Anonymous Coward | about 2 years ago | (#40401157)

Get laid as much as humanly possible during your free time, because once you start your CS program you will never find enough time or worthy candidates (at least, hanging around the CS labs).

Enjoy your last summer ever? (1)

Sebastopol (189276) | about 2 years ago | (#40401165)

If you can afford it, enjoy your last summer to yourself. Unless you become a teacher (or filthy rich), you won't have the same rhythm in your life anymore, so make the most of it.

Maybe I'm just being to nostalgic, I worked 6 days a week my Final Summer fixing bicycles to make extra money for school. And I ended up with way more spare cash than most of my college friends, but that summer my core highschool friends did a ton of fun once-in-a-lifetime stuff that I had to miss out on.

Sit Down and Consider (1)

rsmith84 (2540216) | about 2 years ago | (#40401199)

is the ROI of college actually going to benefit you? If you've got a good skillset you could use those traditional years building something useful and putting experience on paper instead of throwing dollars at a piece of paper that says "Hey! I know things... in theory".

Re:Sit Down and Consider (0)

Anonymous Coward | about 2 years ago | (#40401455)

College is what you make of it.

But so is not going to college, and it's free.

It's June... (4, Insightful)

bughunter (10093) | about 2 years ago | (#40401217)

I have bad news and good news for you.

The bad: if you haven't already found an internship by June, you're not going to find one. Most internship programs start screening and interviewing applicants around January, or even earlier. I've been in aerospace and commercial engineering work for 30 years and I've never seen a summer internship program that didn't already have their candidates in for interviews by March or April at the latest.

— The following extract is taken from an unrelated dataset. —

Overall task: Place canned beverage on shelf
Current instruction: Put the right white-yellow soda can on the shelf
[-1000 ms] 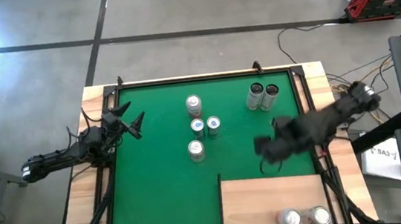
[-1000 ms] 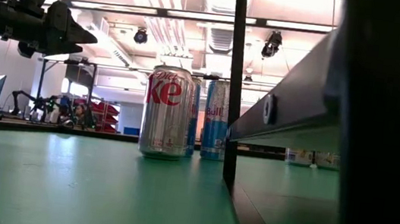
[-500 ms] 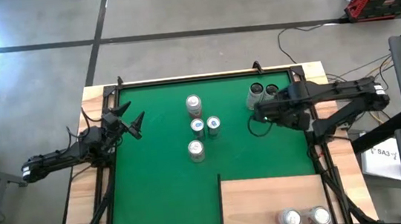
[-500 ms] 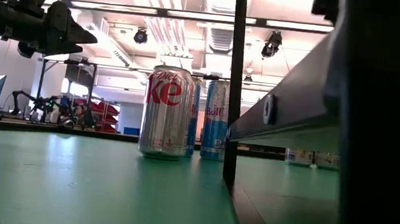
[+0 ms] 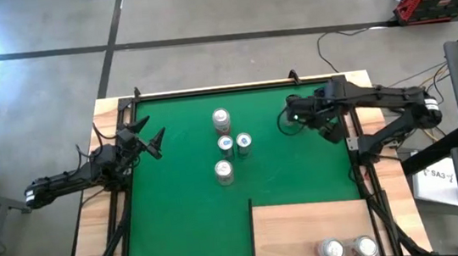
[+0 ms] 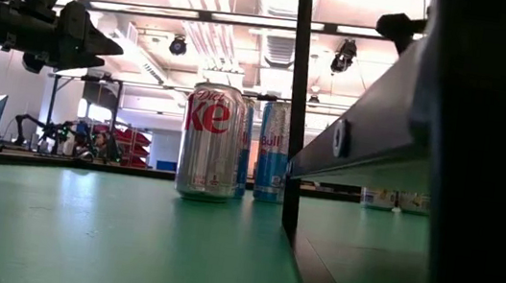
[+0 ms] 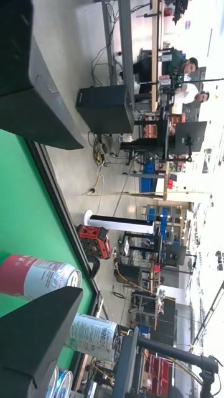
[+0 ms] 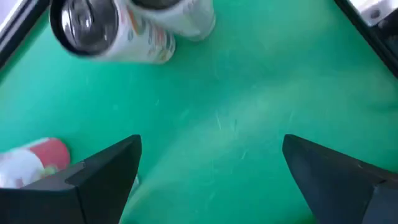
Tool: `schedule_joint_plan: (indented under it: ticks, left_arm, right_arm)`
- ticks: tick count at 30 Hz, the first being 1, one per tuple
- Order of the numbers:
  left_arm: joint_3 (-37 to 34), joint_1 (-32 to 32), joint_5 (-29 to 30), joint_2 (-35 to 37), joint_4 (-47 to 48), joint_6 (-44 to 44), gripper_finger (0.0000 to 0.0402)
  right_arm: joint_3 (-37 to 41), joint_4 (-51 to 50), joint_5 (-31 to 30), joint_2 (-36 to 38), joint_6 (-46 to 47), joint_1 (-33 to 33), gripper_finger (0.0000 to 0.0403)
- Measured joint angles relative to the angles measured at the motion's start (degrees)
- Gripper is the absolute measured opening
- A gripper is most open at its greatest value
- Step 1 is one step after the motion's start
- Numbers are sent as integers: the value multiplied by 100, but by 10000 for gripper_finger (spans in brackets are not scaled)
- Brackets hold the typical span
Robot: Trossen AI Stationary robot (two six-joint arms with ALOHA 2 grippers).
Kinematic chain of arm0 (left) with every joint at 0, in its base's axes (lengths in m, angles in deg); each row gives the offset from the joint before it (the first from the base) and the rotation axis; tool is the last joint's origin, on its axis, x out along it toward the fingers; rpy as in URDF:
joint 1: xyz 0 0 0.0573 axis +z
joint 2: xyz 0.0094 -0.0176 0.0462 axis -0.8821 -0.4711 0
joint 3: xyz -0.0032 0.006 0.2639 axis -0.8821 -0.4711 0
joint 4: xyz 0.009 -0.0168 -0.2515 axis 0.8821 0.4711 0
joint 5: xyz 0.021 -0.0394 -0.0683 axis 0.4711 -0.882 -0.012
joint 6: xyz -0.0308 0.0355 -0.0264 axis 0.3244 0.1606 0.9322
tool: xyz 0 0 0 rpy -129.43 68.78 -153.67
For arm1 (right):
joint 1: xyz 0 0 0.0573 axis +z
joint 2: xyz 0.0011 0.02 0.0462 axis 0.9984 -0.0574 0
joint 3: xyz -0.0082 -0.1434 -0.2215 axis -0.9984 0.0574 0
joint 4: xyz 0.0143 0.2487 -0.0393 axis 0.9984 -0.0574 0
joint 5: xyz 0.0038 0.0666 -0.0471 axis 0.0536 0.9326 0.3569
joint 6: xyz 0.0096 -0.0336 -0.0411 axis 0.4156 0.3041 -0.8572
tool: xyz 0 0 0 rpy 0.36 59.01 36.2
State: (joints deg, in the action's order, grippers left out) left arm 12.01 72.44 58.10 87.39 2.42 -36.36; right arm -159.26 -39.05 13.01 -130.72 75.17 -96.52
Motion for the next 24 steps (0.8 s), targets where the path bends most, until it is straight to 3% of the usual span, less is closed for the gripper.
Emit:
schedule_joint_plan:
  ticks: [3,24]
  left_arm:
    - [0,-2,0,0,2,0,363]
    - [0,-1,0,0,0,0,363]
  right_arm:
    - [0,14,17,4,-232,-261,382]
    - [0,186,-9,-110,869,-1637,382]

And by the time the term ends, lodging and all the other logistics are already worked out.

The good news is that most intern programs are looking for college students, not HS Grads, so you have four or five more chances to qualify. Join the ACM and IEEE chapters at your school and let them know you want to apply for summer internships.

At this point I recommend two things, not mutually exclusive, both of which have essentially been mentioned before:

1) Find a project to work on... either FOSS or just a homebrew thing. Something small enough that you can finish so as to demonstrate your development skills. But also push the envelope and pick a project that will force you to learn something new... one or two minor things. And then document what you learned by writing a report; 2 or 3 pages will suffice.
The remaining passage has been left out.